5. Toutefois, par les pièces qu'il produit, le requérant ne justifie pas de sa vie familiale commune avec son épouse, Mme E, et leur enfant, A et Louna, avant son éloignement de Mayotte le 2 juillet 2025. En outre, en tout état de cause, il résulte des déclarations à l'audience de son conseil que son épouse se trouve également aux Comores à la date de la présente décision, et que celle-ci ne dispose pas de la qualité de réfugié. Dans ces conditions, il n'est pas fondé à soutenir que la mesure d'interdiction litigieuse porte une atteinte grave et manifestement illégale à son droit au respect de sa vie privée et familiale, ainsi qu'un l'intérêt supérieur de ses enfants, qui est de vivre avec les personnes qui exercent l'autorité parentale sur eux et qui se trouvent aux Comores.

6. En dernier lieu, le requérant soutient que sa présence aux Comores l'expose à des traitements inhumains ou dégradants en méconnaissance de stipulations de l'article 3 de la convention européenne des droits de l'homme et de sauvegarde des libertés fondamentales, en en raison de sa conversion au christianisme en décembre 2008. Toutefois, au soutient de ce moyen, il se borne à soutenir la CNDA lui a reconnu pour ce motif le statut de réfugié en 2013, sans démontrer que le risque qu'il invoque reste actuel en 2025, 12 années plus tard. Dans ces conditions, le moyen tiré de la méconnaissance de l'article 3 de la convention européenne de sauvegarde des droits de l'homme et des libertés fondamentales doit être écarté.

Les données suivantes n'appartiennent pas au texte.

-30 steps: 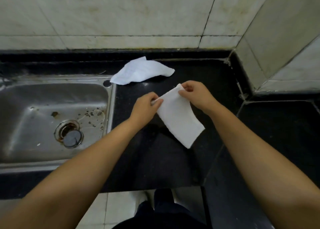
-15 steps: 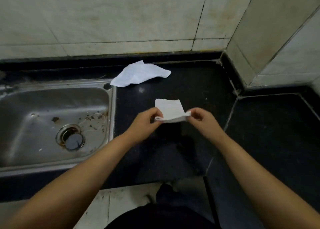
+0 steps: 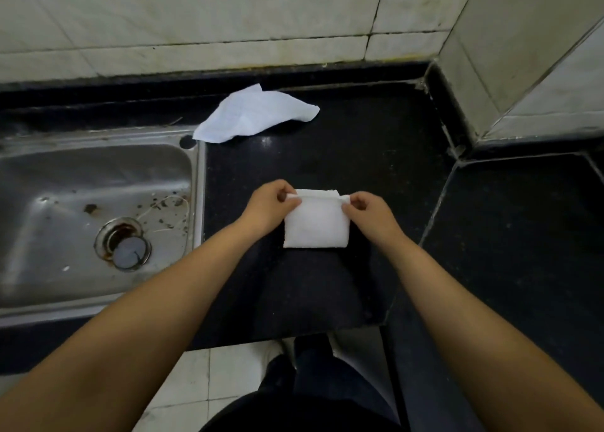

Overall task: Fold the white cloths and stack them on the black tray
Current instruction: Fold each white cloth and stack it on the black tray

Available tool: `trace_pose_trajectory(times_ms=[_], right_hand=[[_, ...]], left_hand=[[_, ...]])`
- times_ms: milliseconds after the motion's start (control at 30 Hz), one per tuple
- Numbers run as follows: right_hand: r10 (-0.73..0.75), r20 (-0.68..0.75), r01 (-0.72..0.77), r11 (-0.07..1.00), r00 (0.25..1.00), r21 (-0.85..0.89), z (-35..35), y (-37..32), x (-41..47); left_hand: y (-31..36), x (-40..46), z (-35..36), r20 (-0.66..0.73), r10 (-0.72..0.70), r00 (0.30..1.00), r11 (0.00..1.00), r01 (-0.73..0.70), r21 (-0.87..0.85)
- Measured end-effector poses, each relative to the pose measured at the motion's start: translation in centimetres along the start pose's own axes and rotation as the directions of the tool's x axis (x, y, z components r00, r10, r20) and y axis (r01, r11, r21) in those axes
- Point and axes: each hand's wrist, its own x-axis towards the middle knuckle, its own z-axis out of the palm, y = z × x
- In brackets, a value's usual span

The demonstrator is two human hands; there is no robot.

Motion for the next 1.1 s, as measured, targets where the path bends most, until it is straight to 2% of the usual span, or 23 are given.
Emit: trace_pose_trajectory(times_ms=[200, 433, 567, 700, 833, 900, 933, 1000, 1033, 1100], right_hand=[[0.030, -0.063, -0.041, 0.984, 0.998, -0.173, 1.8, 0.2, 3.9], [0.000, -0.104, -0.039, 0.925, 0.995, -0.378, 2.4, 0.4, 3.7], [0.040, -0.095, -0.086, 0.826, 0.995, -0.557, 2.5, 0.1, 2.8], [0.036, -0.132, -0.116, 0.732, 0.991, -0.672, 3.8, -0.1, 2.3], [0.103, -0.107, -0.148, 0.724, 0.989, -0.674, 4.2, -1.0, 2.6], [0.135, -0.084, -0.158, 0.762, 0.987, -0.628, 4.0, -1.1, 2.7], [0.158, -0.071, -0.171, 0.816, 0.985, -0.552, 3.8, -1.2, 2.7], [0.213, -0.033, -0.214, 0.937, 0.976, -0.276, 3.0, -1.4, 2.7], [0.242, -0.009, -0.242, 0.964, 0.970, -0.108, 2.5, -1.7, 2.5], [0.304, 0.042, -0.306, 0.927, 0.952, 0.218, 1.4, -2.3, 2.1]], left_hand=[[-0.8, 3.1, 1.5, -0.047, -0.111, 0.993, 0.990, 0.114, 0.087], [-1.7, 2.4, 2.7, -0.173, -0.079, 0.982, 0.980, 0.109, 0.165], [-1.7, 0.8, 2.9, -0.299, -0.113, 0.948, 0.915, 0.216, 0.340], [-1.7, -0.1, 3.9, -0.258, -0.199, 0.946, 0.819, 0.305, 0.486], [-0.7, 0.7, 4.1, -0.191, -0.222, 0.956, 0.800, 0.290, 0.524], [-0.6, 0.6, 3.9, -0.184, -0.198, 0.963, 0.844, 0.263, 0.467], [-0.5, 0.6, 3.6, -0.189, -0.179, 0.965, 0.887, 0.242, 0.393], [0.0, 0.2, 2.8, -0.176, -0.181, 0.968, 0.972, 0.203, 0.121], [0.4, 0.1, 2.4, -0.157, -0.200, 0.967, 0.980, 0.198, -0.028], [1.0, 0.4, 1.7, -0.128, -0.240, 0.962, 0.946, 0.202, -0.256]])
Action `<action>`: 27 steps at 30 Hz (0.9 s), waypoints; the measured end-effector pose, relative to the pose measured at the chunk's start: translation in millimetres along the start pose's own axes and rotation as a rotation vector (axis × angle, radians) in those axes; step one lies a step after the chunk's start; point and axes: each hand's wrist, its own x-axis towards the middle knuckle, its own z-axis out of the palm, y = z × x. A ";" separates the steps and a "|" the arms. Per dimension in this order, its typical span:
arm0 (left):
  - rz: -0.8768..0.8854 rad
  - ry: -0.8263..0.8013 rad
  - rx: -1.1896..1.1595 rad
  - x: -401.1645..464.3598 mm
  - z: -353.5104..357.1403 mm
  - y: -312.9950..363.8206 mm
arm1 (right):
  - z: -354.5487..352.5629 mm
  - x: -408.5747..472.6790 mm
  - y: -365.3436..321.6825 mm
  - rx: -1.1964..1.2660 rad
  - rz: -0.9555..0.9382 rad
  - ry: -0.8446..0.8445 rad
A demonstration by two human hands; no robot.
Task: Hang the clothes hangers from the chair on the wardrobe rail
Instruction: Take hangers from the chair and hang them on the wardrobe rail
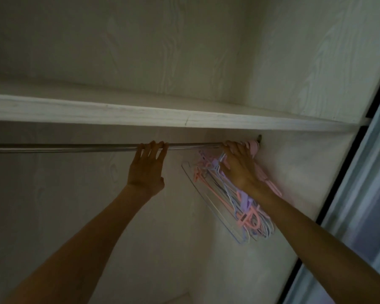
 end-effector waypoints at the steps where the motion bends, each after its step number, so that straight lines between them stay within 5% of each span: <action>1: 0.009 0.043 -0.047 -4.8 5.2 0.5 | -6.5 -10.4 -5.8 -0.013 -0.049 0.044; 5: 0.082 0.247 -0.211 -43.9 39.4 19.5 | -31.2 -63.9 -25.3 -0.030 -0.186 0.073; 7: 0.160 0.210 -0.321 -70.3 63.1 39.2 | -39.4 -101.3 -30.9 -0.042 -0.195 0.039; 13: 0.261 -0.206 -0.548 -138.4 93.6 111.8 | -60.0 -238.4 -32.5 -0.098 -0.068 -0.242; 27: 0.410 -0.853 -0.807 -267.7 97.9 320.1 | -160.2 -542.5 21.9 -0.115 0.535 -0.764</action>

7. Il résulte de l'ensemble de ce qui précède que la requête présentée par M. D doit être rejetée dans toutes ses conclusions.

ORDONNE :

Article 1er : la requête présentée par M. D doit être rejetée dans toutes ses conclusions.

Article 2 : La présente ordonnance sera notifiée à M. C D et au préfet de Mayotte.

Copie en sera, en outre, transmise au ministre de l'intérieur.

Fait à Mamoudzou, le 13 août 2025.

Le juge des référés,

F. SAUVAGEOT

La République mande et ordonne au préfet de Mayotte en ce qui le concerne ou à tous commissaires de justice à ce requis en ce qui concerne les voies de droit commun contre les parties privées, de pourvoir à l'exécution de la présente décision.